_TASK DIRECTIONS_: Could you give the data below again exactly, apart from the pictures?

_DATA EXCERPT_:
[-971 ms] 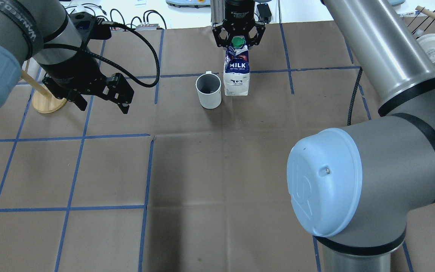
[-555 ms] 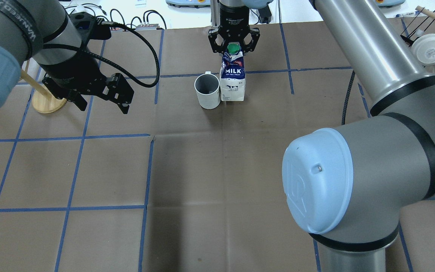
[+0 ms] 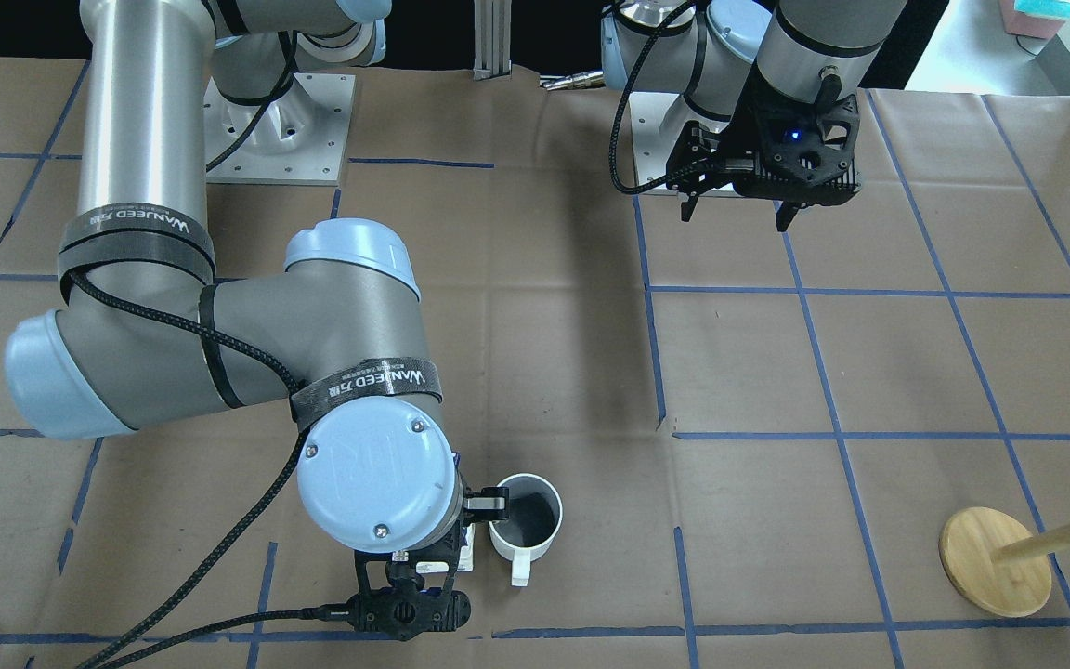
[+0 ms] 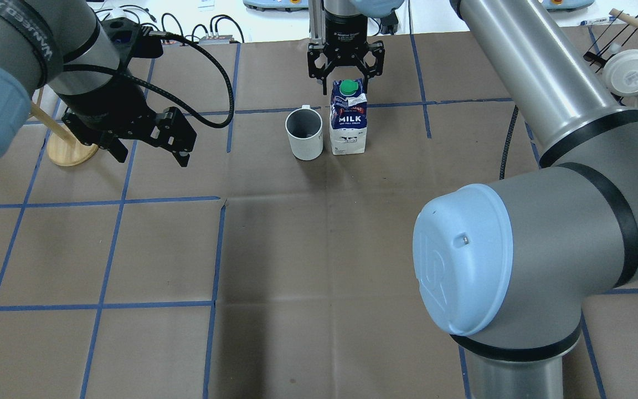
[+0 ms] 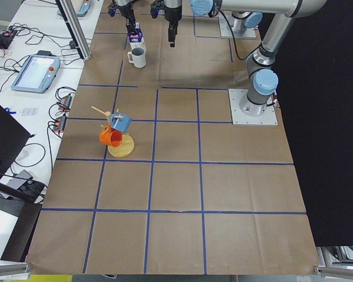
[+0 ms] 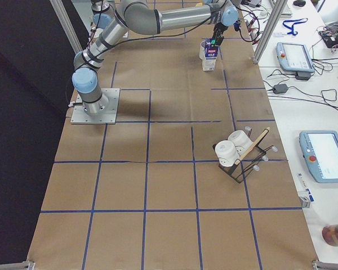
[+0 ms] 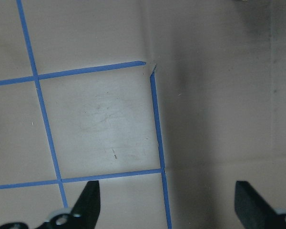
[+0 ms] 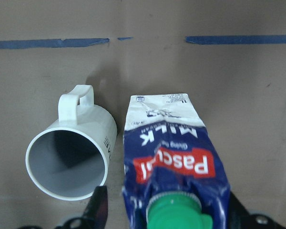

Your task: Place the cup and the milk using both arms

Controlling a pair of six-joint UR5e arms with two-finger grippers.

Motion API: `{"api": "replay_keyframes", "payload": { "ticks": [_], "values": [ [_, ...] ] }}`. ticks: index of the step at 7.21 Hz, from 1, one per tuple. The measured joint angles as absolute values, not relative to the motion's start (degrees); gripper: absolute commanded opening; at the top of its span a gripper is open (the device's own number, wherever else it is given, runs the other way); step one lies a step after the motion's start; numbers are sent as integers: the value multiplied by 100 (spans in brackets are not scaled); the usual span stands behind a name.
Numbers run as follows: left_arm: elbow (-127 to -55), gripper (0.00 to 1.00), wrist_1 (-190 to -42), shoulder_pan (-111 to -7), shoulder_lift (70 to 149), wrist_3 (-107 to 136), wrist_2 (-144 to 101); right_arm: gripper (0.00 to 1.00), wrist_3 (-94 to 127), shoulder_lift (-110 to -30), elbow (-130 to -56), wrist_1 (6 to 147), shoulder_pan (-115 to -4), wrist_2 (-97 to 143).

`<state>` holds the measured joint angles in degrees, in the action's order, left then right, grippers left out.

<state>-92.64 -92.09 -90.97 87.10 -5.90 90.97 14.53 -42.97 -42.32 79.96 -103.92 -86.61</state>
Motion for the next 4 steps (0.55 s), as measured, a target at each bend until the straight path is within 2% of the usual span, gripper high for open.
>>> {"api": "replay_keyframes", "payload": {
  "ticks": [4],
  "values": [
    [-9264, 100, -9211, -9097, 8709, -589, 9097, 96, 1243, -4851, -4253, 7681, -10239, -8697]
  ]
}}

_WRITTEN RESPONSE_:
[-971 ms] 
[-555 ms] 
[+0 ms] 
[+0 ms] 
[+0 ms] 
[+0 ms] 
[+0 ms] 
[+0 ms] 

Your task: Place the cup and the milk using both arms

Controlling a pair of six-joint UR5e arms with two-finger grippers.

Motion API: `{"api": "replay_keyframes", "payload": { "ticks": [_], "values": [ [_, ...] ] }}`. ticks: index of the step at 7.21 Hz, from 1, one per tuple. The measured joint angles as absolute values, not relative to the motion's start (degrees); gripper: absolute commanded opening; at the top of its span a gripper is open (the device's own number, wherever else it is given, runs the other way); step one lies a step after the motion's start; numbers are sent as integers: the value multiplied by 100 (spans in brackets are not scaled); the usual span stands behind a name.
Numbers run as follows: left_arm: elbow (-127 to -55), gripper (0.00 to 1.00), wrist_1 (-190 to -42), shoulder_pan (-111 to -7), shoulder_lift (70 to 149), wrist_3 (-107 to 136), wrist_2 (-144 to 101); right_arm: gripper (0.00 to 1.00), wrist_3 (-94 to 127), shoulder_lift (-110 to -30), elbow (-130 to -56), wrist_1 (6 to 147), shoulder_pan (-115 to -4), wrist_2 (-97 to 143).

`<state>` holds the measured joint angles in degrees, in the action's order, left then right, grippers left out.

<state>-92.64 -92.09 -90.97 87.10 -5.90 90.97 14.53 -42.97 -42.32 79.96 -103.92 -86.61</state>
Motion for the next 4 steps (0.55 s), as measured, a target at each bend until the straight path is within 2% of the usual span, gripper high for open.
>>> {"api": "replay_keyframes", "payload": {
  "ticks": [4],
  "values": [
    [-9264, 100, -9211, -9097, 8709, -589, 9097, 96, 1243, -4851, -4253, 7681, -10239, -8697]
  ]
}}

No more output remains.